In a forest nearby Barcelona, a timber dwelling realized by Joan Poca Arquitecte discreetly protrudes from in between the trees. The design of BOSC HOUSE preserves the existing topography and seeks to establish a harmonious symbiosis with the surrounding natural environment.
In line with the concept of creating a subtle architecture, the design avoids a forceful, monolithic form. BOSC HOUSE instead extends and protrudes on various planes and is clad in blackened timber to blend into the forest. Raised off the ground, the structure is made up of laminated timber pillars that rest on metal piles punctured into the ground without the need for earthworks. These pillars continue into the interior, branching out into beams and braces and recreating spaces and widths similar to those found naturally in the forest outside.

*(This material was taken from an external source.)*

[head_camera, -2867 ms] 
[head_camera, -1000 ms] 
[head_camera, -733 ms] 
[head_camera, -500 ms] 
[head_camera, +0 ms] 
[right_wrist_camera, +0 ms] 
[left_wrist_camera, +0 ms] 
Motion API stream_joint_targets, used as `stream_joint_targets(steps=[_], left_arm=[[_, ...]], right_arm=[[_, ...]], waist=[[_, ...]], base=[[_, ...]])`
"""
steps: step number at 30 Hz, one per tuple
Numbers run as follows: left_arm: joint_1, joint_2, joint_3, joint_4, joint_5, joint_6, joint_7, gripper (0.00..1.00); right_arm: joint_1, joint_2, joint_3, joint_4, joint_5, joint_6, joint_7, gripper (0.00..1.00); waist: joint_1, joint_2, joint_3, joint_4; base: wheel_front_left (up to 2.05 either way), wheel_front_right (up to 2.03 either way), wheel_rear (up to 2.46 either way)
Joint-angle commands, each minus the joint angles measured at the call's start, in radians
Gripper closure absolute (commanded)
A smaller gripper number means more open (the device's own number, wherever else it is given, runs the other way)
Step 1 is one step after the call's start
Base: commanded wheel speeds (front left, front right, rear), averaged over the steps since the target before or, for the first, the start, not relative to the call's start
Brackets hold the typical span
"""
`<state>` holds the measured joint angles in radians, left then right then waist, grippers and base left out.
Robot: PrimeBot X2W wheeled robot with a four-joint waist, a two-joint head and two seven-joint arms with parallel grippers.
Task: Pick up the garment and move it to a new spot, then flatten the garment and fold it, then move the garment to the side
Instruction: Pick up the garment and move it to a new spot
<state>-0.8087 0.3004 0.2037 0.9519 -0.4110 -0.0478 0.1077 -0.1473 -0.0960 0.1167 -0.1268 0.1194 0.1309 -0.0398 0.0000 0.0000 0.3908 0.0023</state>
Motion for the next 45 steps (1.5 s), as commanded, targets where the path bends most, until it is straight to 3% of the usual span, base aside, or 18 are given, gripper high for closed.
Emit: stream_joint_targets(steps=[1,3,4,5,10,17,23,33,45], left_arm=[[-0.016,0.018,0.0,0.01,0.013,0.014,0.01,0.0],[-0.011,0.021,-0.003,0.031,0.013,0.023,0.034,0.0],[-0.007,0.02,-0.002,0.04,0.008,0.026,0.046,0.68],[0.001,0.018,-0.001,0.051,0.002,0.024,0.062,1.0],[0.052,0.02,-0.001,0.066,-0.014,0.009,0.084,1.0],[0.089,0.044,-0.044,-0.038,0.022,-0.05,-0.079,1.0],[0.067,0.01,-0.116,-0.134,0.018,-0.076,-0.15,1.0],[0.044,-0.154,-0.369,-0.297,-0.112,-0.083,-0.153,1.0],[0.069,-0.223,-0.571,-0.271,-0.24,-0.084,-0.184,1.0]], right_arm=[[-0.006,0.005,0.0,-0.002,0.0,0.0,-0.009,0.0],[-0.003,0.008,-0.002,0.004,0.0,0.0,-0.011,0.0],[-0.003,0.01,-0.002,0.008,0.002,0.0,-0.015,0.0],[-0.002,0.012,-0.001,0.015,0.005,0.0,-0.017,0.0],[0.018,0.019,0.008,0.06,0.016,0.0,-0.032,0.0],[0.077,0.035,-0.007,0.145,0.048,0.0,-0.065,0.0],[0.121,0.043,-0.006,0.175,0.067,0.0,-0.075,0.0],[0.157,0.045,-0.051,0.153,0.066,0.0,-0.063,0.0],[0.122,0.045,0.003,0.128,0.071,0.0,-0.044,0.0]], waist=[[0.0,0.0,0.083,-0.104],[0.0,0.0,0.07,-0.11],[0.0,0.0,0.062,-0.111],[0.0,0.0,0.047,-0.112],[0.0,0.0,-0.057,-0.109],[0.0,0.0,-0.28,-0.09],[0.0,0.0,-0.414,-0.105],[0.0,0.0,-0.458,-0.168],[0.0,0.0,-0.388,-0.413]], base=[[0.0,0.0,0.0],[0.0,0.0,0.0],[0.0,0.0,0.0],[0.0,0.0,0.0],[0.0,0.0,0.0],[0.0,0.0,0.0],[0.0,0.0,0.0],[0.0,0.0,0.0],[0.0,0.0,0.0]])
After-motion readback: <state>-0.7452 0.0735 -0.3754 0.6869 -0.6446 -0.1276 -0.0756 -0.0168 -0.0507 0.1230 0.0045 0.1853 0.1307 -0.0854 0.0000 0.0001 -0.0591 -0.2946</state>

The interior is characterized by the timber structure, with the natural grains and color of the wooden structure and CLT panels left exposed. To illuminate the space with soft, diffused light, Joan Poca has inserted high north-facing windows and openings under eaves to the south. the variation in the positioning of the glazed elements also aims to provide three types of views from the inside: distant views horizontally and through the tree trunks; high views to the tree tops and leaf canopies; and vertical views between the trees to see the sky. For the interior finishes, the surfaces and furniture pieces avoid becoming a continuous layer indifferent to the morphology of the spaces where they are placed.